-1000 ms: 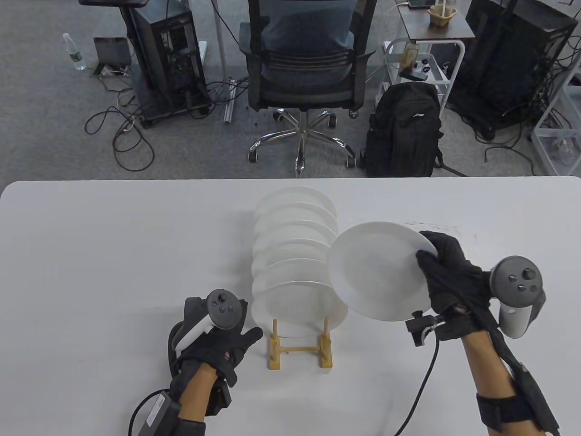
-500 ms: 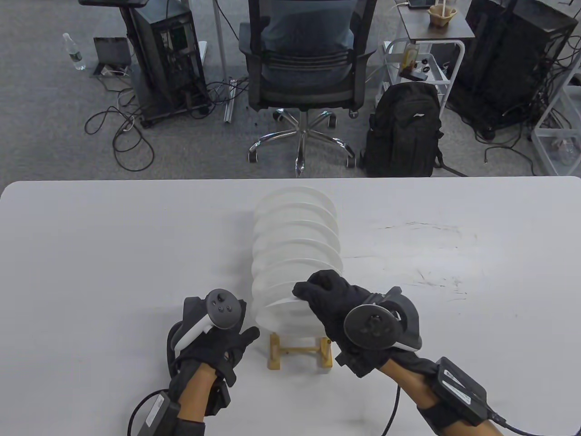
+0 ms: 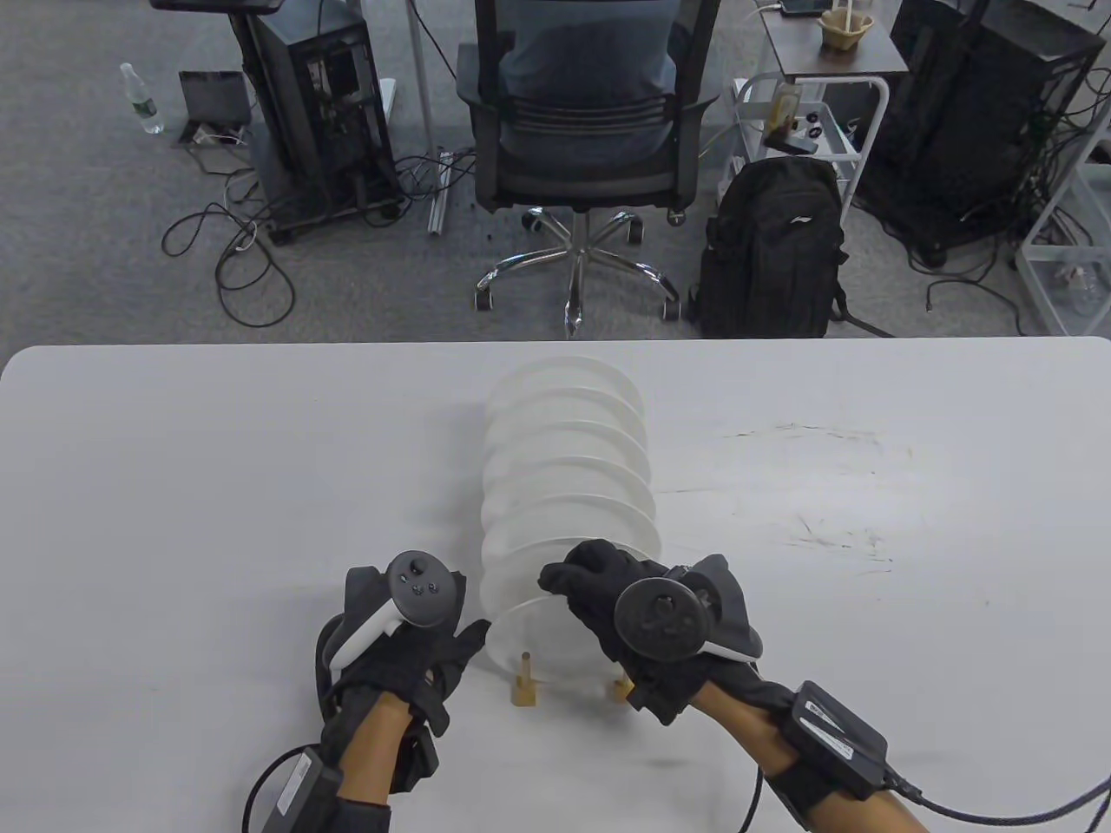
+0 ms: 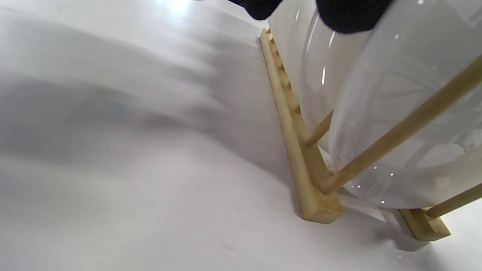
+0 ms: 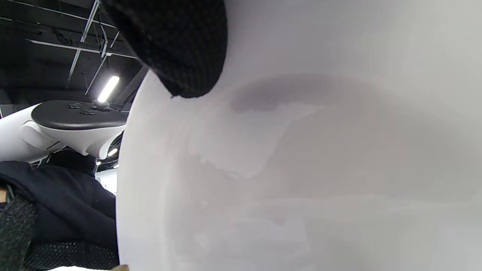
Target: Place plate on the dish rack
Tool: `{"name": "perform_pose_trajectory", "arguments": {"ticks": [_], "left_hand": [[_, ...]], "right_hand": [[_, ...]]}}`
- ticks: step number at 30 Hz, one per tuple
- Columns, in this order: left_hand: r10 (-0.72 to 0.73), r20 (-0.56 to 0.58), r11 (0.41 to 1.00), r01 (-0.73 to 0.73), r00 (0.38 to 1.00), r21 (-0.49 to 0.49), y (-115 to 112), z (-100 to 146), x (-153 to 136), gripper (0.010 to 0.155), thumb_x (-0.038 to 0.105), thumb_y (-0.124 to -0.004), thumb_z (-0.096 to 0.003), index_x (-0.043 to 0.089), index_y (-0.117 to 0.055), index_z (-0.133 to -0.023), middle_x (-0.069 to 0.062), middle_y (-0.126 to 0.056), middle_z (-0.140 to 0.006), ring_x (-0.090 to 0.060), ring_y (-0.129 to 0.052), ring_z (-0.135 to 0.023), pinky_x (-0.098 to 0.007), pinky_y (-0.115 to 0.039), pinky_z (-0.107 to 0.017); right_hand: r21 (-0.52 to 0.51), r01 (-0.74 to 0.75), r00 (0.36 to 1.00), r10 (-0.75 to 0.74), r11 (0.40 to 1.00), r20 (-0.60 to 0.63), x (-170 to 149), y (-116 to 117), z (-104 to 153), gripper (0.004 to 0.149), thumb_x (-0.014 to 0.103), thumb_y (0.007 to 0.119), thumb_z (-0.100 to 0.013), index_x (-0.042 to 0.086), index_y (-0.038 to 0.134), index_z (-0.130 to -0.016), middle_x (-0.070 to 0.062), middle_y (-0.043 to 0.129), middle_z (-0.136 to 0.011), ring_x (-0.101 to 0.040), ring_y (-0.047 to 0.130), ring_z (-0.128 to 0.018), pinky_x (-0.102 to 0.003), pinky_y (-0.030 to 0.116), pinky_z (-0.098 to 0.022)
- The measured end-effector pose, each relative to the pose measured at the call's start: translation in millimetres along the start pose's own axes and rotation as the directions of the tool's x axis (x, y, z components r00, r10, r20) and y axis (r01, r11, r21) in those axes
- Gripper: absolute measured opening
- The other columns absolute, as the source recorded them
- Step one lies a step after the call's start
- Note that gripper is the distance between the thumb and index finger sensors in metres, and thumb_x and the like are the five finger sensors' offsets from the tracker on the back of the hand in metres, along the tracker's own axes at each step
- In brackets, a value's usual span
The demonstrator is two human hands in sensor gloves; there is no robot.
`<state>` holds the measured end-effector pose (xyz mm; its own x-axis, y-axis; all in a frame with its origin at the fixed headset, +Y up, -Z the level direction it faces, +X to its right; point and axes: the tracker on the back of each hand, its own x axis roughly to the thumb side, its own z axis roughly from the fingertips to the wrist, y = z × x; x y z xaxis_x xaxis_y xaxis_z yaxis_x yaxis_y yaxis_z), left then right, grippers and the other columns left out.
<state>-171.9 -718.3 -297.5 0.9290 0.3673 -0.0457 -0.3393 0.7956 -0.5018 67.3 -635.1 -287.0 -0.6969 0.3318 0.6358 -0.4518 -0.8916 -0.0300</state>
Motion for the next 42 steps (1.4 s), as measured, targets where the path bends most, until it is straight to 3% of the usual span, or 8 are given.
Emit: {"name": "perform_pose_trajectory", "arguments": {"ticks": [8, 12, 18, 23, 25, 28, 36, 42], "left_hand": [[0.015, -0.009, 1.0, -0.015, 1.0, 0.019, 4.2, 1.1, -4.6, 0.077, 0.052, -0.06, -0.0557, 0.018, -0.03, -0.118, -0.022, -0.014, -0.12, -0.061, -0.004, -0.102, -0.076, -0.017, -0.068], [0.018, -0.008, 1.0, -0.018, 1.0, 0.022, 4.5, 0.9, -5.2, 0.077, 0.052, -0.06, -0.0557, 0.017, -0.03, -0.118, -0.022, -0.014, -0.12, -0.061, -0.004, -0.102, -0.076, -0.017, -0.068], [0.021, -0.006, 1.0, -0.021, 1.0, 0.024, 4.5, 1.0, -5.5, 0.078, 0.053, -0.06, -0.0556, 0.018, -0.029, -0.118, -0.022, -0.014, -0.12, -0.061, -0.004, -0.102, -0.076, -0.017, -0.068], [0.024, -0.01, 0.999, -0.024, 1.0, 0.023, 4.6, 1.4, -6.4, 0.078, 0.053, -0.06, -0.0554, 0.017, -0.029, -0.118, -0.022, -0.014, -0.119, -0.062, -0.003, -0.102, -0.076, -0.017, -0.068], [0.024, -0.009, 0.999, -0.024, 1.0, 0.024, 4.6, 1.6, -6.4, 0.078, 0.053, -0.06, -0.0554, 0.017, -0.029, -0.118, -0.022, -0.014, -0.12, -0.061, -0.003, -0.102, -0.076, -0.017, -0.068], [0.025, -0.01, 0.999, -0.024, 1.0, 0.023, 4.5, 1.5, -7.0, 0.078, 0.054, -0.06, -0.0554, 0.018, -0.029, -0.118, -0.022, -0.014, -0.119, -0.062, -0.003, -0.102, -0.076, -0.017, -0.068], [0.028, -0.012, 0.999, -0.028, 1.0, 0.022, 4.8, 1.8, -7.6, 0.078, 0.054, -0.06, -0.0554, 0.017, -0.029, -0.118, -0.022, -0.014, -0.119, -0.062, -0.003, -0.102, -0.076, -0.017, -0.068], [0.024, -0.016, 1.0, -0.023, 1.0, 0.019, 4.4, 1.4, -7.6, 0.079, 0.054, -0.06, -0.0552, 0.017, -0.03, -0.118, -0.022, -0.014, -0.119, -0.062, -0.004, -0.102, -0.076, -0.017, -0.068]], "right_hand": [[0.012, -0.002, 0.996, 0.003, 1.0, -0.089, -2.4, -42.3, 9.9, 0.052, 0.032, 0.076, -0.048, 0.015, 0.072, -0.097, -0.015, 0.068, -0.099, -0.046, 0.083, -0.08, -0.059, 0.074, -0.057], [-0.01, 0.003, 0.98, -0.005, 1.0, -0.199, -22.4, -69.3, 30.1, 0.059, 0.039, 0.074, -0.049, 0.016, 0.065, -0.103, -0.018, 0.061, -0.105, -0.05, 0.074, -0.087, -0.063, 0.067, -0.061], [-0.063, -0.004, 0.932, -0.019, 0.998, -0.363, -62.4, -87.2, 65.9, 0.07, 0.048, 0.072, -0.049, 0.017, 0.054, -0.108, -0.019, 0.044, -0.114, -0.057, 0.05, -0.1, -0.071, 0.049, -0.069], [-0.078, -0.028, 0.884, -0.012, 0.997, -0.467, -90.9, -79.2, 90.6, 0.081, 0.056, 0.071, -0.047, 0.018, 0.041, -0.112, -0.02, 0.031, -0.118, -0.059, 0.027, -0.105, -0.077, 0.028, -0.07], [-0.08, -0.036, 0.873, -0.007, 0.996, -0.487, -98.8, -73.7, 96.6, 0.085, 0.057, 0.074, -0.045, 0.018, 0.038, -0.112, -0.026, 0.026, -0.117, -0.065, 0.018, -0.101, -0.076, 0.016, -0.068], [-0.069, -0.048, 0.856, 0.005, 0.996, -0.518, -108.3, -63.1, 103.3, 0.09, 0.058, 0.076, -0.043, 0.019, 0.034, -0.112, -0.025, 0.02, -0.117, -0.065, 0.01, -0.1, -0.078, 0.01, -0.065], [-0.014, -0.153, 0.831, 0.121, 0.988, -0.543, -124.4, -35.8, 111.0, 0.089, 0.056, 0.076, -0.044, 0.019, 0.032, -0.112, -0.024, 0.016, -0.117, -0.06, 0.007, -0.102, -0.079, 0.011, -0.066], [0.045, -0.118, 0.812, 0.122, 0.992, -0.571, -133.5, -22.5, 108.4, 0.086, 0.053, 0.075, -0.046, 0.016, 0.033, -0.111, -0.026, 0.019, -0.116, -0.06, 0.01, -0.102, -0.078, 0.013, -0.066]]}}
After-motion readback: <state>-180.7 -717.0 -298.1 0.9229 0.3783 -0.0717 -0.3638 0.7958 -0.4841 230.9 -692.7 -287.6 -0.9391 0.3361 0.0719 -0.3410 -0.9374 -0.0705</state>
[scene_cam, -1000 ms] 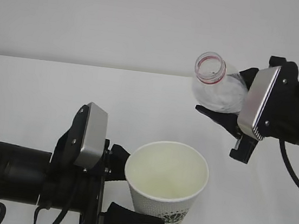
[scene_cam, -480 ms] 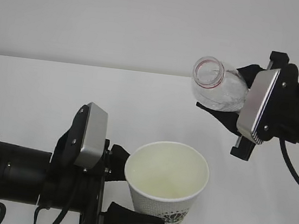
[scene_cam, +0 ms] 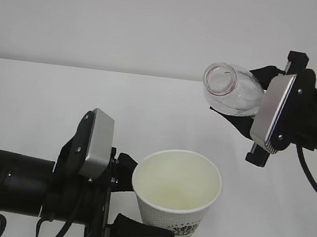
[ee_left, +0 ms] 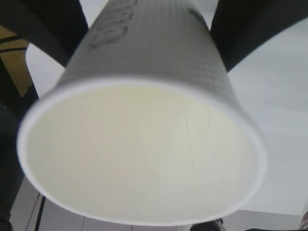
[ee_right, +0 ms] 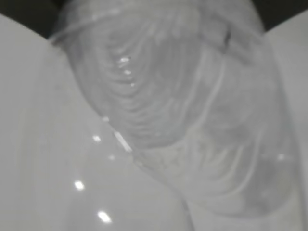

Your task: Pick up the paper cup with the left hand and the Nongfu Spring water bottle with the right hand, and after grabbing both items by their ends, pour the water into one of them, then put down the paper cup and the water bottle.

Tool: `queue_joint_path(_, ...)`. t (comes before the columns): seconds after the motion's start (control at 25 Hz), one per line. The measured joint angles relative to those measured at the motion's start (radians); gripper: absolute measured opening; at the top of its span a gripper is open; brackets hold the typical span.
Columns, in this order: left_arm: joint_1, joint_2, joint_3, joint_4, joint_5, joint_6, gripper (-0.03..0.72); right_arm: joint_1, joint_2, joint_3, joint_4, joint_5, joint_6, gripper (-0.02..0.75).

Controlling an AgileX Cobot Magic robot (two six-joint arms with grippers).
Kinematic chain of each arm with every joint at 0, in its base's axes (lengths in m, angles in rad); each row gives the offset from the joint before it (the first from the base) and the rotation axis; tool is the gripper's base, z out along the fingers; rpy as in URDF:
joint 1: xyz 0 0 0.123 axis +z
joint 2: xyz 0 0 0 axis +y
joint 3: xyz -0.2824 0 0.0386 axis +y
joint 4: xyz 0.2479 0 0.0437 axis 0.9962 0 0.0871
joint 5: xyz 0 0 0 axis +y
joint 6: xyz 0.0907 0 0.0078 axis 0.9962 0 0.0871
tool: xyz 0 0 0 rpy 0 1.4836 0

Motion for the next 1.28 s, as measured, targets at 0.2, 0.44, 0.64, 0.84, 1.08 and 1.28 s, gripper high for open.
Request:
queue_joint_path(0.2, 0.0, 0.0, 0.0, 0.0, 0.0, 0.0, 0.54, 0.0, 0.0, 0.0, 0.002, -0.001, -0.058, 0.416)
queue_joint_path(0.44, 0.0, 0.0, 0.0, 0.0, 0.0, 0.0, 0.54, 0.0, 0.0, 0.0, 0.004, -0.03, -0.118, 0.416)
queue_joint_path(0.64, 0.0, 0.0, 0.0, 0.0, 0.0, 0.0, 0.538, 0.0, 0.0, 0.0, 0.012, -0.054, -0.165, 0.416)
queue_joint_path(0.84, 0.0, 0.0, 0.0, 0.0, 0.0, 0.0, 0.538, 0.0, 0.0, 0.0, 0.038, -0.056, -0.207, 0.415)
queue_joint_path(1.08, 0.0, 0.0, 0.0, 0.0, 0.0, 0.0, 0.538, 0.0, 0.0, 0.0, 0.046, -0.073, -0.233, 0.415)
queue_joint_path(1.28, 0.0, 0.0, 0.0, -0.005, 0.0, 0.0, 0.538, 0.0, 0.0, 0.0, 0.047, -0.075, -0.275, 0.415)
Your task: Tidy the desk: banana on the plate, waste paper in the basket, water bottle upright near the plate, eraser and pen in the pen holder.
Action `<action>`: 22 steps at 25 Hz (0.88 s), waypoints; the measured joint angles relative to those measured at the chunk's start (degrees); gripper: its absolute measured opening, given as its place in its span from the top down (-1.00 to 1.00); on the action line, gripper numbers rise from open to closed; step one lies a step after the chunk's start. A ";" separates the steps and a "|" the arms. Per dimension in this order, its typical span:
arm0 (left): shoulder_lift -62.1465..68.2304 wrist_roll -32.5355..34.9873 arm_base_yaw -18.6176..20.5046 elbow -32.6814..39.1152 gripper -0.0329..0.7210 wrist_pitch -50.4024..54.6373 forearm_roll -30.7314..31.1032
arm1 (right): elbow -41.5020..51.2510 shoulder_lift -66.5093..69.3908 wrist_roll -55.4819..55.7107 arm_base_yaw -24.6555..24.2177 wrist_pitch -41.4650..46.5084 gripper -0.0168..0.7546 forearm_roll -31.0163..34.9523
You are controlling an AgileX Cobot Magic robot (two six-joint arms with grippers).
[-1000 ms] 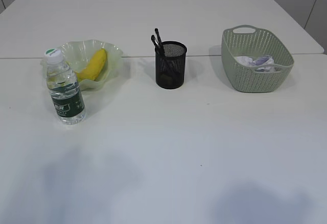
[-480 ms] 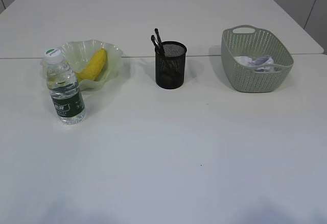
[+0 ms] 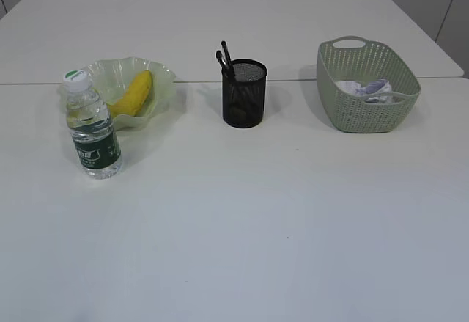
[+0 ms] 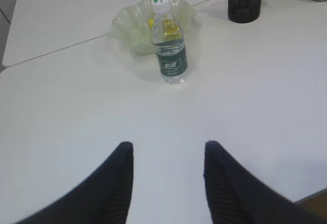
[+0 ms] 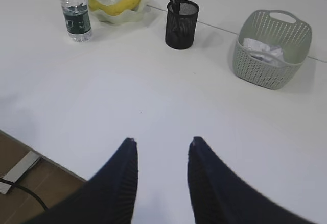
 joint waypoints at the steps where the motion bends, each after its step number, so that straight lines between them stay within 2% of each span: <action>1: 0.00 -0.48 -0.41 -1.07 0.03 1.03 0.00 | 0.15 -1.08 0.00 0.00 0.39 0.30 0.10; 4: 0.00 -2.86 -1.24 -4.05 -0.07 3.79 0.00 | 0.27 -4.12 0.16 0.00 0.99 0.30 0.10; 9: 0.00 -8.50 -1.24 -4.66 -0.20 7.52 -1.67 | 0.37 -7.68 2.99 0.00 3.06 0.28 -1.50; 16: 0.00 -12.96 -1.24 -4.79 -0.26 7.65 -4.92 | 0.79 -11.08 8.49 0.00 5.82 0.04 -4.83; 22: 0.00 -13.33 -1.24 -4.79 -0.27 7.72 -3.47 | 5.94 -11.08 9.37 0.00 5.95 -0.14 -6.12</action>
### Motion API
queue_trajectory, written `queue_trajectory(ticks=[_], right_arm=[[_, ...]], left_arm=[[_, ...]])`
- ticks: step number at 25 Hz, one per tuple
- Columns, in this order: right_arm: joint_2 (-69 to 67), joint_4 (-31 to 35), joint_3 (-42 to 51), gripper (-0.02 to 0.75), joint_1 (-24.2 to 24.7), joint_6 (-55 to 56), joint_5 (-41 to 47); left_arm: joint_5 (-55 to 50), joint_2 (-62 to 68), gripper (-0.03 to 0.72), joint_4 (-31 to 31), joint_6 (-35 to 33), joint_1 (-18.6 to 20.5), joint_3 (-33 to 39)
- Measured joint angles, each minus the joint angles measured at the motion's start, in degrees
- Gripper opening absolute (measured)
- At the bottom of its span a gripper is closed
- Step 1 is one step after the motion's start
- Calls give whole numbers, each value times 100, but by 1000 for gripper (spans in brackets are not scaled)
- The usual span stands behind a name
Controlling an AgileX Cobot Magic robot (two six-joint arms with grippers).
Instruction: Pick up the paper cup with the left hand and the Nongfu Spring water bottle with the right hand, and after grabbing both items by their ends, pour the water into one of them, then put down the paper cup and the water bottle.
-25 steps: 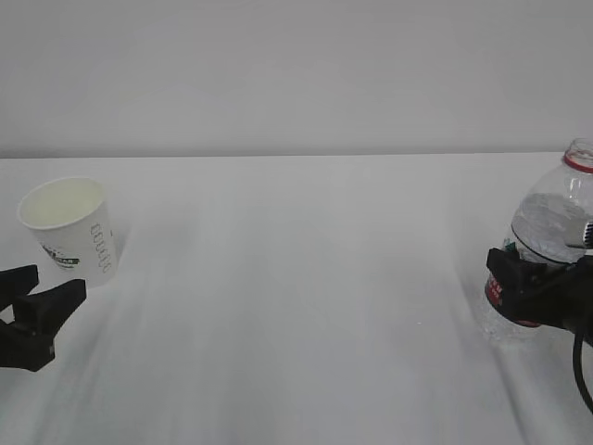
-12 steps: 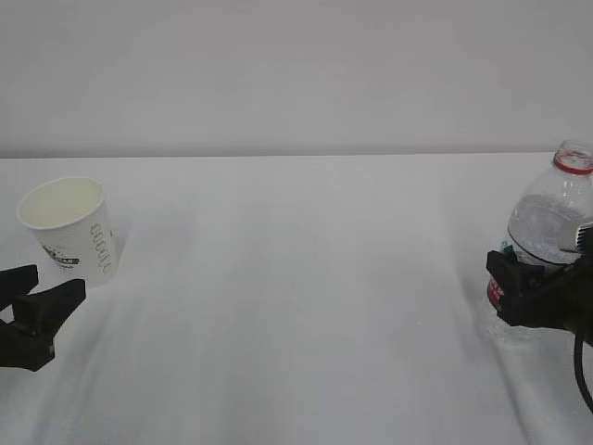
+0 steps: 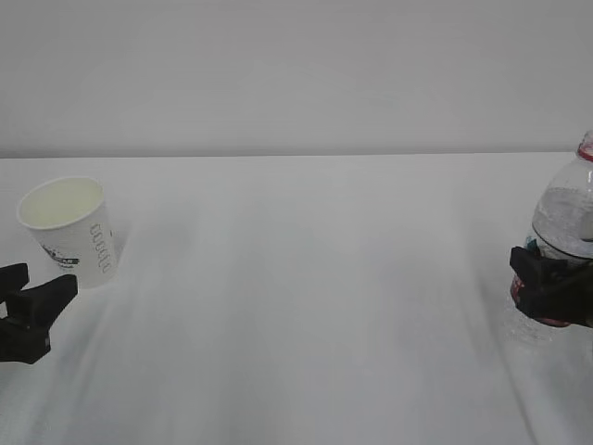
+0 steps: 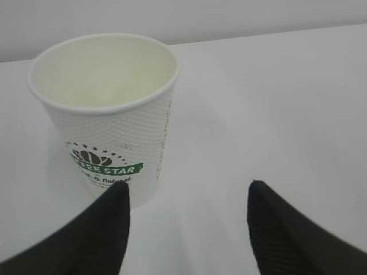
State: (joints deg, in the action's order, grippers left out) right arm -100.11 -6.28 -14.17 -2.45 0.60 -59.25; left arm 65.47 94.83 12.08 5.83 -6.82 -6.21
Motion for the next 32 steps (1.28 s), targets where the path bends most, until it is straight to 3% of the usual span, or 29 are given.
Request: queue_trajectory(ticks=[12,20,32], right_arm=[[909,43,22,440,0,-60,840],[1527,92,36,440,0,-103,1510],[1901,110,-5,440,0,-126,1779]], left_arm=[[0,0,466,-37,0,0,0],[0,0,450,-410,0,0,0],[0,0,412,-423,0,0,0]])
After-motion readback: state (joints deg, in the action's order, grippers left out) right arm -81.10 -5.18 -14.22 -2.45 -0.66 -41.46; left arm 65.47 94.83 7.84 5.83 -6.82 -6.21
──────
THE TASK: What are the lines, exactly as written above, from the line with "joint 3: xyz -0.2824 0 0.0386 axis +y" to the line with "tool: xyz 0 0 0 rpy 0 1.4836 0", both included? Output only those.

SOLUTION TO THIS EXERCISE:
joint 3: xyz -0.2824 0 0.0386 axis +y
joint 4: xyz 0.2479 0 0.0437 axis 0.9962 0 0.0871
joint 5: xyz 0 0 0 axis +y
joint 6: xyz 0.0907 0 0.0078 axis 0.9962 0 0.0871
tool: xyz 0 0 0 rpy 0 1.4836 0

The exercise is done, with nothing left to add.